▶ Your objective
Look through the entries below and count the lines with "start" in them; the reply is the number alone.
── Records shown
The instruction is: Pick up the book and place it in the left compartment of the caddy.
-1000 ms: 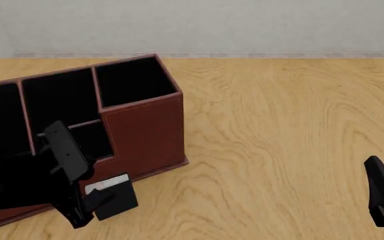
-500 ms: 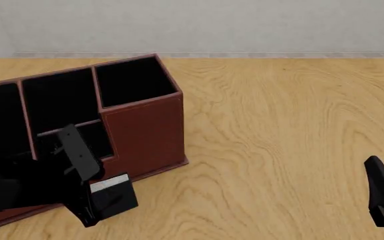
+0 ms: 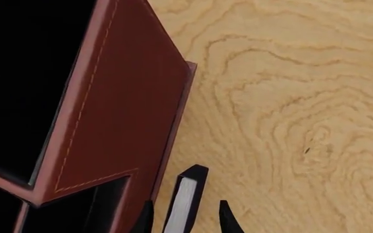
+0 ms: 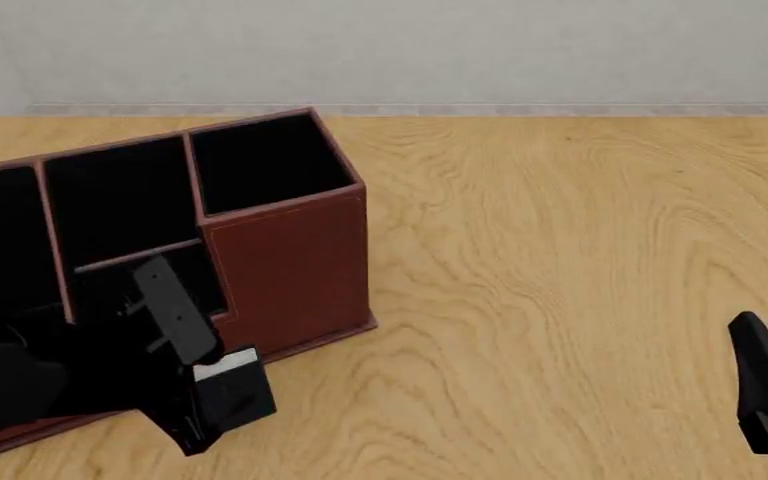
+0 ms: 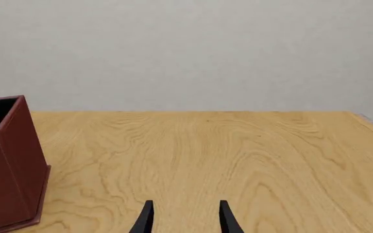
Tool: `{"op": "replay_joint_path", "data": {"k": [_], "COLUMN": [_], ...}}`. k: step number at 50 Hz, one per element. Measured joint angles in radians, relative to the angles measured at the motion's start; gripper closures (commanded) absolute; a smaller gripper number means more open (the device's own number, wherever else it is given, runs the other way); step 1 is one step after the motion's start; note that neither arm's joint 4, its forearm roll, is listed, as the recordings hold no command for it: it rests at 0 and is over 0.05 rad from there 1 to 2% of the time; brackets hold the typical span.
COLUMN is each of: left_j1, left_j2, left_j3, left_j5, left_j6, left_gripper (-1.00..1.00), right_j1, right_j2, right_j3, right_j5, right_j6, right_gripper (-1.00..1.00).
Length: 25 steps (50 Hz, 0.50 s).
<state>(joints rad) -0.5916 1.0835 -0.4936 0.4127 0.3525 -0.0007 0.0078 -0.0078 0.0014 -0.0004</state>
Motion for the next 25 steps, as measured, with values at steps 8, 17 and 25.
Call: {"op": "replay_joint_path", "data": {"k": [8,17,25], "left_j1": [-0.002,-0.007,-0.007], "left_j2": [0.017,0.041,0.067], "left_j3": [0.007,0.013,0.018], "left_j5": [-0.018,-0.043,-0.068], "left_j6": [-0.006,-0.016,-0.022], "left_gripper": [-1.00,-1.00,-1.00], "right_j1": [0.000,0.000,0.000], "right_j2": [0.000,0.000,0.000], "right_j3": [0.000,0.000,0.000], "right_j5": [0.000,0.000,0.000], "right_j6": [0.000,0.000,0.000], "right_gripper": [-1.00,-1.00,-1.00]}}
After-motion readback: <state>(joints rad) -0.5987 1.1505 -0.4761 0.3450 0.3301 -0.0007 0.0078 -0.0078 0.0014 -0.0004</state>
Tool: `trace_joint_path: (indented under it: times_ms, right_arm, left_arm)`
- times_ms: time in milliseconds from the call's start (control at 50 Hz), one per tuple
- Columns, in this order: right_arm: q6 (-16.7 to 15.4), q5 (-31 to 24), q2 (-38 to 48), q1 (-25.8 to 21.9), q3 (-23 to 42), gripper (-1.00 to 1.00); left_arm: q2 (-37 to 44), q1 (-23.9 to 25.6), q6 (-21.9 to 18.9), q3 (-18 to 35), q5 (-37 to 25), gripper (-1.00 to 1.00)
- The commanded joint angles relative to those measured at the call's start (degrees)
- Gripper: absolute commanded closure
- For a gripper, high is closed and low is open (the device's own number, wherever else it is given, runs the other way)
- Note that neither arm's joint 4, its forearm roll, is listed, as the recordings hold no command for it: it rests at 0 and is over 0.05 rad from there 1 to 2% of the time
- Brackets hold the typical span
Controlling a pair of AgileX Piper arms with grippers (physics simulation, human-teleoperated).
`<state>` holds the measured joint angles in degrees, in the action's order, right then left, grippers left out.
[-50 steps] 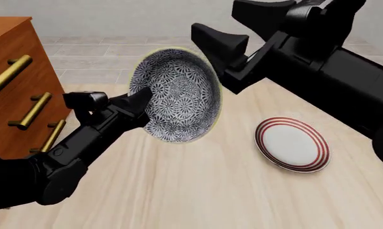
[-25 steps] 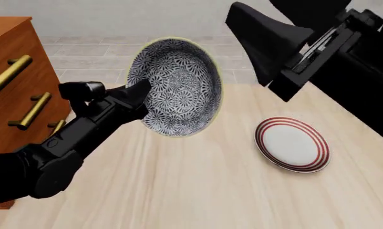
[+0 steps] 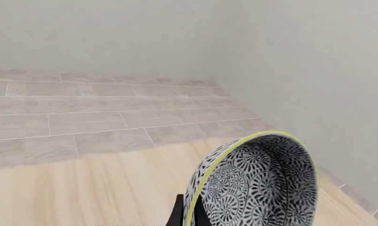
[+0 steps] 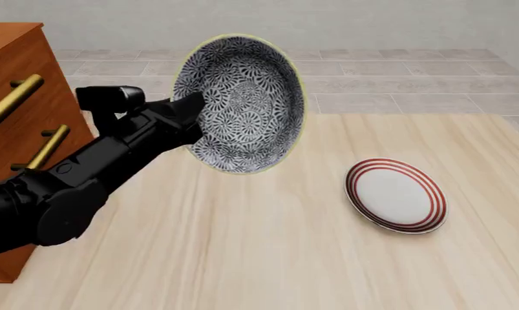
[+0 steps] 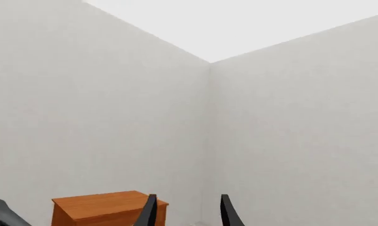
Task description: Put the bowl on top of the cabinet.
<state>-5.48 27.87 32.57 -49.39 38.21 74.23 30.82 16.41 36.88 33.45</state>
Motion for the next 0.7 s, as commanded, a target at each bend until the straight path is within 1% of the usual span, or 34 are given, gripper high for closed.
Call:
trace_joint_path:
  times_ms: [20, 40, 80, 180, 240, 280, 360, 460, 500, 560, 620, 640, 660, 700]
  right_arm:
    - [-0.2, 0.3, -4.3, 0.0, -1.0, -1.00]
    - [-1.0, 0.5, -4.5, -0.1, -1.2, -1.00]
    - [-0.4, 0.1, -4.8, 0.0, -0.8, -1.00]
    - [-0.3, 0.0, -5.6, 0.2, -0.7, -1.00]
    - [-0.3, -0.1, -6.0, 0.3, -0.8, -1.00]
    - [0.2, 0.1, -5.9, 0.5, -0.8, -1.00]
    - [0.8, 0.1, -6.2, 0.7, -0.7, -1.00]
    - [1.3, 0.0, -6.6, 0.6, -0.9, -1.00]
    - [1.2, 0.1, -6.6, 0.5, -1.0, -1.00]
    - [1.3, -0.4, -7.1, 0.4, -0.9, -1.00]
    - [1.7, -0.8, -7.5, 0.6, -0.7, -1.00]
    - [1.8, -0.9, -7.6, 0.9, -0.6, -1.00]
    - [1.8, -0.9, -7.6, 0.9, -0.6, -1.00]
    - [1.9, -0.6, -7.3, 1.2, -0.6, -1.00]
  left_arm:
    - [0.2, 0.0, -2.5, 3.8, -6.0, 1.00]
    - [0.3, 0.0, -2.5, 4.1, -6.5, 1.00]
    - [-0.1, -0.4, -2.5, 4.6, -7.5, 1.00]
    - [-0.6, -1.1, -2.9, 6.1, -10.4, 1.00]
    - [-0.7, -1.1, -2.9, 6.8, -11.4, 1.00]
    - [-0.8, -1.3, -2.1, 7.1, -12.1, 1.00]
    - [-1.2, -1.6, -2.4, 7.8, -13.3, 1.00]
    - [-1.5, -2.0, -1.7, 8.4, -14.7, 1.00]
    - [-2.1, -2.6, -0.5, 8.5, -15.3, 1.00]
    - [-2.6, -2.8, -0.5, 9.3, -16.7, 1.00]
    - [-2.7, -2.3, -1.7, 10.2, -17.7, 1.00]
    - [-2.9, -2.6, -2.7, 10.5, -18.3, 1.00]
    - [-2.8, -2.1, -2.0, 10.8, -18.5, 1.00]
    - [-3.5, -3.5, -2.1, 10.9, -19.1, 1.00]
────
▶ Answer area
3